PROBLEM TO SOLVE
Write out exactly the lines from the one with "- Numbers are" through the last line of the data below, but not the pictures.

AVAILABLE DATA
┌──
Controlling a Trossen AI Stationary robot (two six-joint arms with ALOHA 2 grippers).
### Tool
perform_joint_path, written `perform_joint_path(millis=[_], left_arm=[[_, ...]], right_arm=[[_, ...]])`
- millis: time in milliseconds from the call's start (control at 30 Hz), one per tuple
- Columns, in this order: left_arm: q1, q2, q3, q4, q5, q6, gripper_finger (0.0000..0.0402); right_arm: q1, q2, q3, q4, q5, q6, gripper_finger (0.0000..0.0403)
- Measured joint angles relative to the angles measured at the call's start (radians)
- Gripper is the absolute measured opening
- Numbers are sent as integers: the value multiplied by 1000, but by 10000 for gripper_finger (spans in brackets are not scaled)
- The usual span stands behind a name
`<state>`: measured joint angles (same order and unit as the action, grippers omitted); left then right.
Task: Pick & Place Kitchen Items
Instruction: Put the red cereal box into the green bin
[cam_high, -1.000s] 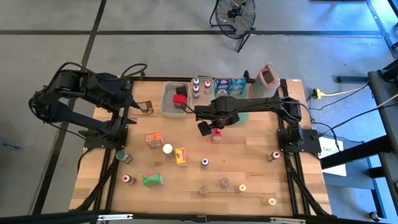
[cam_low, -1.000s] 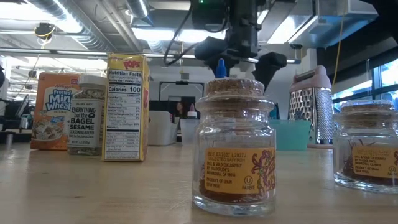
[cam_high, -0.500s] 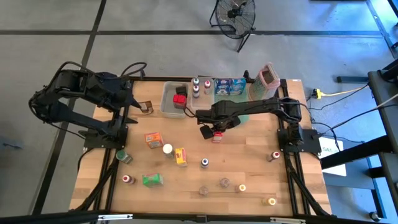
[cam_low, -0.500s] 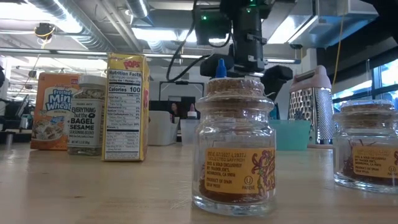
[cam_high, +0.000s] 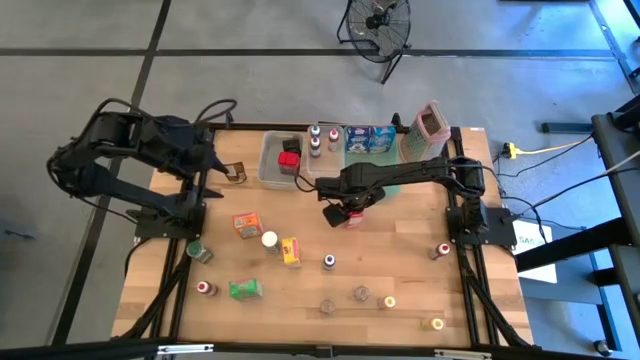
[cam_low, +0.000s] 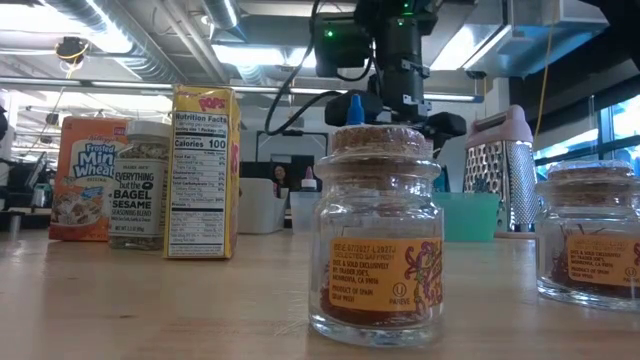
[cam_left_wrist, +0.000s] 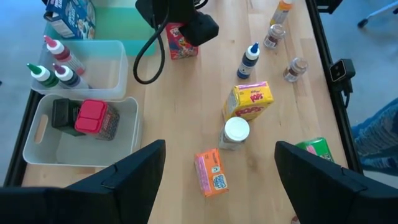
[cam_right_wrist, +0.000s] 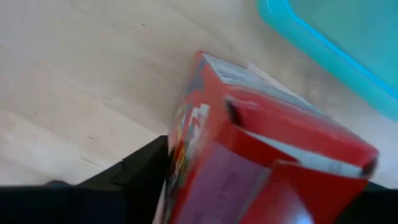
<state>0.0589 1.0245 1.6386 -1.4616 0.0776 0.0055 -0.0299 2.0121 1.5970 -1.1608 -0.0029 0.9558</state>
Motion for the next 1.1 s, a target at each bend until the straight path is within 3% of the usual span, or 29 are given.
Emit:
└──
RESPONSE AREA
- Numbers are sent as integers: the value multiplied by 1000, but by 10000 for gripper_finger (spans in brackets are not scaled)
- The usual span stands behind a name
`<state>`: measured joint angles (same order and unit as the action, grippers omitted); left then right.
Task: Pick & Place Kitchen Items
Instruction: Put the red cereal box into the green bin
[cam_high, -1.000s] 
[cam_low, -1.000s] 
[cam_high, -0.500s] 
[cam_low, -0.500s] 
[cam_high, +0.000s] 
[cam_low, +0.000s] 
[cam_left_wrist, +0.000s] 
[cam_right_wrist, +0.000s] 
<state>0.0589 1.0245 1.6386 -1.4616 0.0776 0.0055 -0.0299 2.0121 1.5970 -1.1608 -0.0029 0.9558</state>
Motion for the next 1.1 s, a target at each bend until the straight path is within 3% of the usual span, or 29 are given.
Emit:

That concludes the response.